(Recorded data)
======
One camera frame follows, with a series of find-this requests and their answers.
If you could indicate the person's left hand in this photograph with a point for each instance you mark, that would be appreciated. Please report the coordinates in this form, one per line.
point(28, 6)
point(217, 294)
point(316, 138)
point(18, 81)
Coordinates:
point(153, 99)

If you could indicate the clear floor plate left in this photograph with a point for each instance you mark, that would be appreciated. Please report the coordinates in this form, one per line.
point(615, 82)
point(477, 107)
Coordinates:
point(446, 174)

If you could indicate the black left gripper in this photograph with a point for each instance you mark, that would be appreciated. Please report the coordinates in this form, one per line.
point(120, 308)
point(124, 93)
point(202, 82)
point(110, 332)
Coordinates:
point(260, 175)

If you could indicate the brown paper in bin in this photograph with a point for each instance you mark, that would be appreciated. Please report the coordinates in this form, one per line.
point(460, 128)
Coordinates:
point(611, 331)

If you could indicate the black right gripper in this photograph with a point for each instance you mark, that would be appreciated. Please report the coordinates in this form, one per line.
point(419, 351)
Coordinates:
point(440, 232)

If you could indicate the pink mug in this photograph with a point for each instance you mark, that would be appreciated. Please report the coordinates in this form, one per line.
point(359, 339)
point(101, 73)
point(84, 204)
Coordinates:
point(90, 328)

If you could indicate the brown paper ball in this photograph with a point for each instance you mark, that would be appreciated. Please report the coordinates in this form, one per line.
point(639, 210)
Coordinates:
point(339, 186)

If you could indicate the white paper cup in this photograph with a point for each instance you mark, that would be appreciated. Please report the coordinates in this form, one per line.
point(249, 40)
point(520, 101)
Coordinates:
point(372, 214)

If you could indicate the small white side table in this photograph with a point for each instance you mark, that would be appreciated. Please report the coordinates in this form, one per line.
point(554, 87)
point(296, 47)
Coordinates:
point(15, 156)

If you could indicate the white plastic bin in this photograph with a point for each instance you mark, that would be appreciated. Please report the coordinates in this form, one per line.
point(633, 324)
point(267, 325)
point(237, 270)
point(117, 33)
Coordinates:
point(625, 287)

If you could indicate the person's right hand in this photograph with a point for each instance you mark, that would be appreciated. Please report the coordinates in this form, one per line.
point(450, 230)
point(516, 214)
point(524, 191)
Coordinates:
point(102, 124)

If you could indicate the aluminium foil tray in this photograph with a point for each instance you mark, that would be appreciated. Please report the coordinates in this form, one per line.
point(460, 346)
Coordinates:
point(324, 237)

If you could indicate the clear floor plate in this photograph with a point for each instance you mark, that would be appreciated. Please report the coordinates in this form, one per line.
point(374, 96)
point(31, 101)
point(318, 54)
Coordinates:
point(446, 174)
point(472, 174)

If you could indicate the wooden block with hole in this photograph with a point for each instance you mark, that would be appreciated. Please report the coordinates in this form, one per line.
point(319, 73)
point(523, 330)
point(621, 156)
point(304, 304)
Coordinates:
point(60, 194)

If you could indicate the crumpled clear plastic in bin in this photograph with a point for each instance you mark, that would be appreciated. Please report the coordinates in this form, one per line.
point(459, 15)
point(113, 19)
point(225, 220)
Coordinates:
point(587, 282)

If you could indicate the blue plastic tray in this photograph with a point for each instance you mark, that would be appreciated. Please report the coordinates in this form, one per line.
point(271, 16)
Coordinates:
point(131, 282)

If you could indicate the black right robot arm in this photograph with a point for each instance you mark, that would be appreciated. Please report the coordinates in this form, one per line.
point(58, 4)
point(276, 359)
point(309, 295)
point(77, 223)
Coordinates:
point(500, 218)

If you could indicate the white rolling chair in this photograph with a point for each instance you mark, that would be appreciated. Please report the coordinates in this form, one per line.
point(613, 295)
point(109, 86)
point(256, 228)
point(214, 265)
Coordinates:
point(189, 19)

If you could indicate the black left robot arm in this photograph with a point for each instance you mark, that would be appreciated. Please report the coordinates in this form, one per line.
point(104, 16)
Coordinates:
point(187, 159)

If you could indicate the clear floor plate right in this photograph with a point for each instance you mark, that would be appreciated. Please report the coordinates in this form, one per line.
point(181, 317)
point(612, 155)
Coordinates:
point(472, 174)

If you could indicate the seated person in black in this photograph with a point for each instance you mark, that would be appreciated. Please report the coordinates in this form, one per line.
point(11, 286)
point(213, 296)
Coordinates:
======
*What you should do*
All lines in the entries above that hold the word "left" need to be copied.

*Task result*
If you could indicate the person's left hand in this photograph with a point for each instance you mark, that would be appreciated. Please report the coordinates in this form, one per line.
If you could indicate the clear floor plate left in this photograph with a point for each instance you mark, that would be appreciated. Please report the coordinates in this form, one per line.
If you could indicate the black left gripper in this photograph with a point for each instance you mark, that would be appreciated. Please report the coordinates in this form, one per line.
If you could indicate the black left robot arm in this photograph with a point for each instance you mark, that would be appreciated. Please report the coordinates in this form, one per line.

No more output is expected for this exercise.